精霊人は加齢の速度が人間とは違う。エリザの年齢は不明だが、少なくとも精霊人でも何百何千年生きるわけではないだろう。この随分長く生きてるっぽい呪いと知り合いという事はないはずだ。
目を瞬かせる僕に、エリザが言葉少なに続ける。
「ずっと…………探していた。彼女は…………私達の、英雄。悲願」
「…………へー、それはよかったね」
全然説明になってないけど、まぁいいか。僕はぼんやりとした理解で納得した。
それでエリザがいいのならば、こちらから文句があろうはずもない。生きているだけで丸儲けだよ。
てか、精霊人見せたら止まるならもっと先に止まってもよかったんじゃ…………ああ。クリュス達は街の外なんだっけ。
しかし、何かを探しているとは聞いていたが…………色々な意味で衝撃である。
だが、まぁ…………その…………終わりよければ全て良しかな?
「そう。よかった」
明らかに適当な僕の言葉に、エリザは気にした様子もなくこくこくと頷く。
エリザはいつも大体ぼーっとしているように見えるしすぐにどこかに行ってしまうが、何も考えていないわけでも薄情なわけでもない。
僕とは余り顔を合わせる機会はないが、リィズ達もしっかり受け入れているようだし、ただこういう性格なだけなのだろう。

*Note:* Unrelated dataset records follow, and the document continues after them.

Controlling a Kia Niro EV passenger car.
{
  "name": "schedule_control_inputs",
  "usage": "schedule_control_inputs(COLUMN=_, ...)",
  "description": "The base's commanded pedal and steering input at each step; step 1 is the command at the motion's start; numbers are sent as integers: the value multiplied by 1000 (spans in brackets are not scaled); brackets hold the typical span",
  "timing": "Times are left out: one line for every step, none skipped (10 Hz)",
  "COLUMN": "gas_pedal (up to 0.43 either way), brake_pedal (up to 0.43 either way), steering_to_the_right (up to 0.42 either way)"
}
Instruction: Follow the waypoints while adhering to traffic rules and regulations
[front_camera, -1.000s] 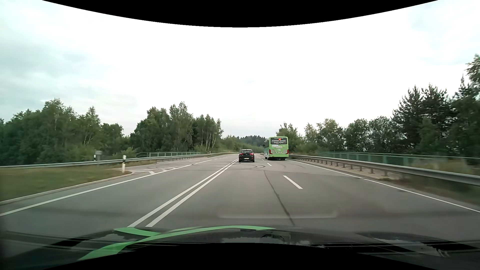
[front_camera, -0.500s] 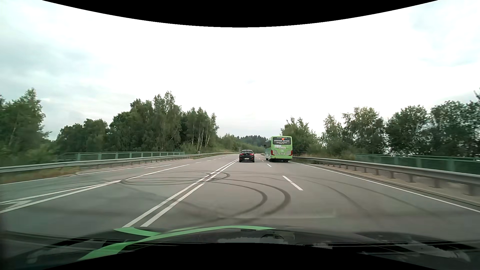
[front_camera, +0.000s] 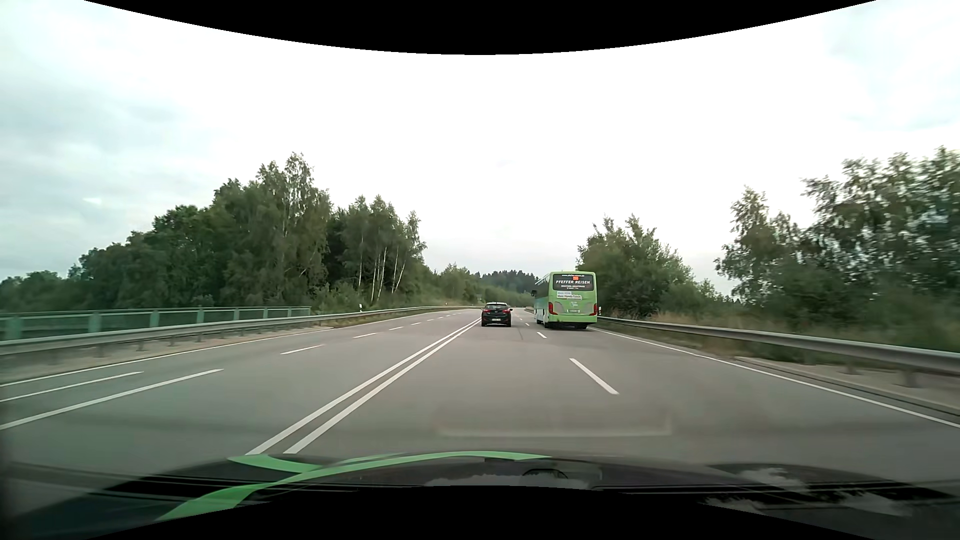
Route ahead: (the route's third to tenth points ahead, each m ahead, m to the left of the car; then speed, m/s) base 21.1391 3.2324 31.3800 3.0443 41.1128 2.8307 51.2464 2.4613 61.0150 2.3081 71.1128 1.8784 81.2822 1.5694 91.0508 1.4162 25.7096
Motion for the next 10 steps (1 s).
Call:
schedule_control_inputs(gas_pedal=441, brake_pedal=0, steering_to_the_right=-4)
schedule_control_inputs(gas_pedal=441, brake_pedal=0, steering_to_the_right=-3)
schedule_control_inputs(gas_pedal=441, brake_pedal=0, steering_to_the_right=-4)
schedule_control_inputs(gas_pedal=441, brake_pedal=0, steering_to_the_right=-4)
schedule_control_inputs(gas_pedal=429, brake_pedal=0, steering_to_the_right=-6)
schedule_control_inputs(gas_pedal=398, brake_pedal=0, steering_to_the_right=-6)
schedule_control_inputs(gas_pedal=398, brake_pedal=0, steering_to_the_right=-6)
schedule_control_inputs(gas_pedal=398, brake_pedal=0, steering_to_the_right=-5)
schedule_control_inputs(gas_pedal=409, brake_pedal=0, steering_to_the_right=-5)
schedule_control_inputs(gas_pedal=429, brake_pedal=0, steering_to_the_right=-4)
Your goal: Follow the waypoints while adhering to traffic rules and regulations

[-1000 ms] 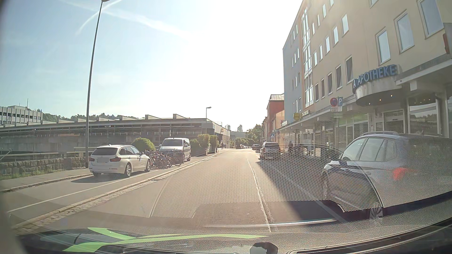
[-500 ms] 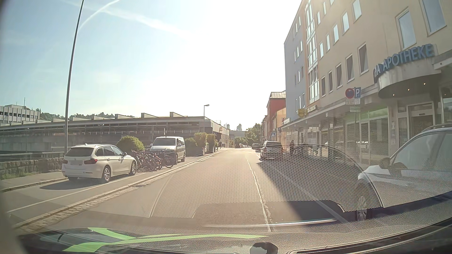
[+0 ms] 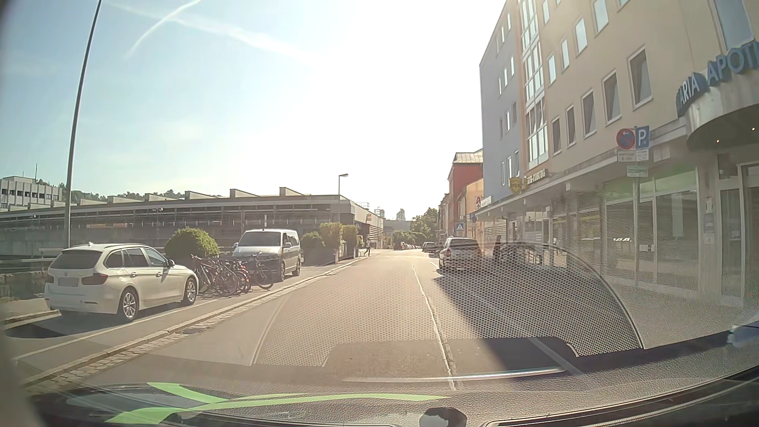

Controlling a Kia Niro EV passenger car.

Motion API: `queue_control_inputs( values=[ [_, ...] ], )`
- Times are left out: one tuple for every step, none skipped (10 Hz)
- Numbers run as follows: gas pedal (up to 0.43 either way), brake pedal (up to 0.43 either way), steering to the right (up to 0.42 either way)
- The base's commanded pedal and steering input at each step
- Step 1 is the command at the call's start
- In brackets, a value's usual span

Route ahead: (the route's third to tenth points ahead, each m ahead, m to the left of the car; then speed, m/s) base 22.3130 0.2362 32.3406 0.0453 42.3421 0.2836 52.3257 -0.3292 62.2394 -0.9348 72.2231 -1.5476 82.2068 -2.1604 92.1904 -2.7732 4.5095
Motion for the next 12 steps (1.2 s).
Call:
queue_control_inputs(
  values=[
    [0.047,0.0,-0.008],
    [0.047,0.0,-0.008],
    [0.047,0.0,-0.007],
    [0.02,0.0,-0.008],
    [0.008,0.0,-0.008],
    [0.008,0.0,-0.008],
    [0.008,0.0,-0.007],
    [0.008,0.0,-0.008],
    [0.008,0.0,-0.008],
    [0.02,0.0,-0.007],
    [0.02,0.0,-0.008],
    [0.028,0.0,-0.008]
  ],
)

まだ目を白黒させている呪いの精霊人に、エリザがもう一度はっきりと言う。
「もう…………呪う必要は、ないのです……シェロ陛下。仲間が……待っています」
「うぅ…………う、ウソだッ……あれほどの死が、恨みが――ジャアクなる、ニンゲンを、ネダヤシ…………クラ……クライ・アンドリヒッ! ワタシを、バカにした、オロカな、オトコに、テッツイ――」
呪い呪いと呼んでいたが、どうやら名前があったらしい。シェロという名らしい呪いの精霊人が、熱に浮かされたような目つきで僕を睨む。せめて最後に僕だけでも殺してやろうみたいな表情だ。
一体、僕に何の恨みが…………やめてください。もう結界指もないのに……。
エリザはしばらくぼんやりとした表情で黙り込んでいたが、僕の側頭部にぴたりと頬を当てると、ぎゅっと抱きしめる腕に力を込め、はっきりとした口調で言った。

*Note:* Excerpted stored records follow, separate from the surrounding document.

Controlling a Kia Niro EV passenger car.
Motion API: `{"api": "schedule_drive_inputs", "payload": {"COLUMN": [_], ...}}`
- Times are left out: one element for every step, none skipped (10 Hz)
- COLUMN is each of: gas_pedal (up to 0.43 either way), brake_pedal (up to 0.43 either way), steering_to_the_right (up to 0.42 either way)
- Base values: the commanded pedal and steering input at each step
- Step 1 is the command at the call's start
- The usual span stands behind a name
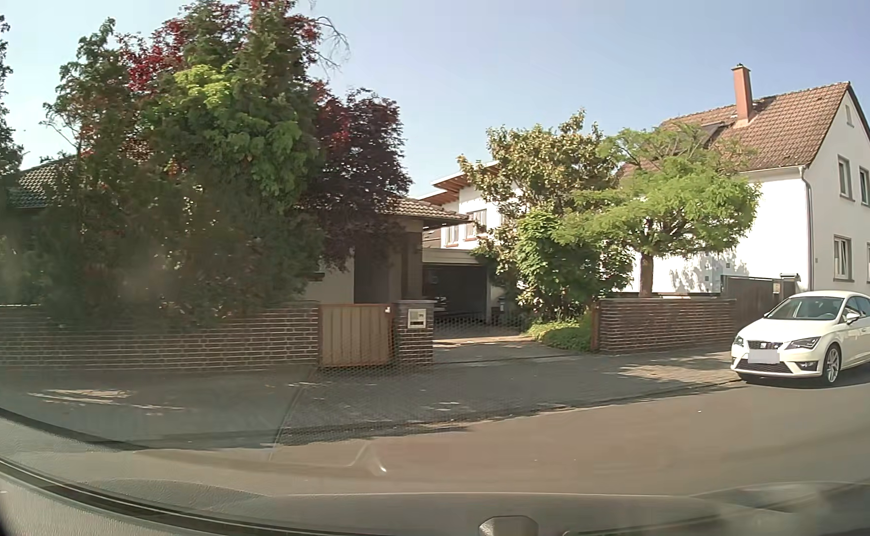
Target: Follow the waypoints while adhering to traffic rules and regulations
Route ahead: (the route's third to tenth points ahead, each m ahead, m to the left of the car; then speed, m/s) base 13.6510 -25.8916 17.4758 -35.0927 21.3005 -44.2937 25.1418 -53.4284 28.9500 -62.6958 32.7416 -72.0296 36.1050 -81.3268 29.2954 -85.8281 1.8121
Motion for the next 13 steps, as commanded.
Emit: {"api": "schedule_drive_inputs", "payload": {"gas_pedal": [0.087,0.098,0.098,0.098,0.098,0.11,0.11,0.11,0.11,0.11,0.11,0.11,0.11], "brake_pedal": [0.03,0.03,0.03,0.03,0.03,0.03,0.03,0.03,0.03,0.03,0.03,0.03,0.03], "steering_to_the_right": [0.801,0.793,0.789,0.79,0.789,0.789,0.788,0.777,0.754,0.736,0.719,0.71,0.707]}}
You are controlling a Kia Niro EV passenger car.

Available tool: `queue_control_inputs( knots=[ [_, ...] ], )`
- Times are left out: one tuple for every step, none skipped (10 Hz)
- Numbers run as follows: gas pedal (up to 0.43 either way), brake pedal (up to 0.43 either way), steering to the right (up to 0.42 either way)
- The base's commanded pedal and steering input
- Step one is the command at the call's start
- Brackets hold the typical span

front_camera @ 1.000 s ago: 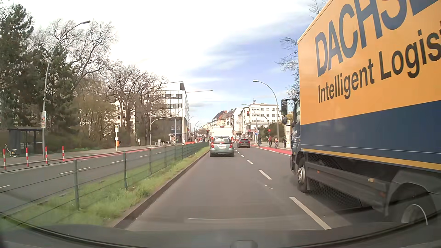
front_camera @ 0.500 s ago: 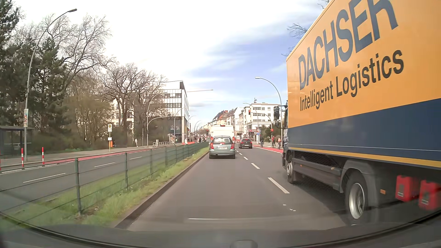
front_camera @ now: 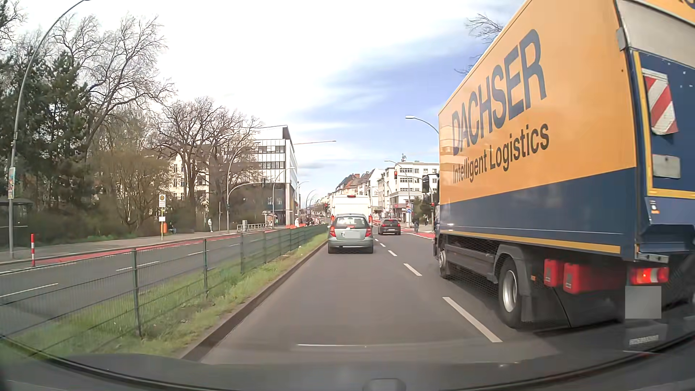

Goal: Follow the waypoints while adhering to traffic rules and regulations

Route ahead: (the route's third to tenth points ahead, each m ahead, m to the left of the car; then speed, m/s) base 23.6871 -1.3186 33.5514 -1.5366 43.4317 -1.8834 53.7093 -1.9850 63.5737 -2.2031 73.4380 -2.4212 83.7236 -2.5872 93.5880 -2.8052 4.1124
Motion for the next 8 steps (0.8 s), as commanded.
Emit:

「……………………ごめんなさい。クゥは…………私の、
「………………」
「…………お、やっつけた」
さすが盗賊、クリティカルヒットだ。
シェロがしばらく凍りつき、何も言わず、ぱたりとその場で倒れる。
その姿が薄れ、残されたのは首にかけていた大きな赤い宝石のペンダントだけだった。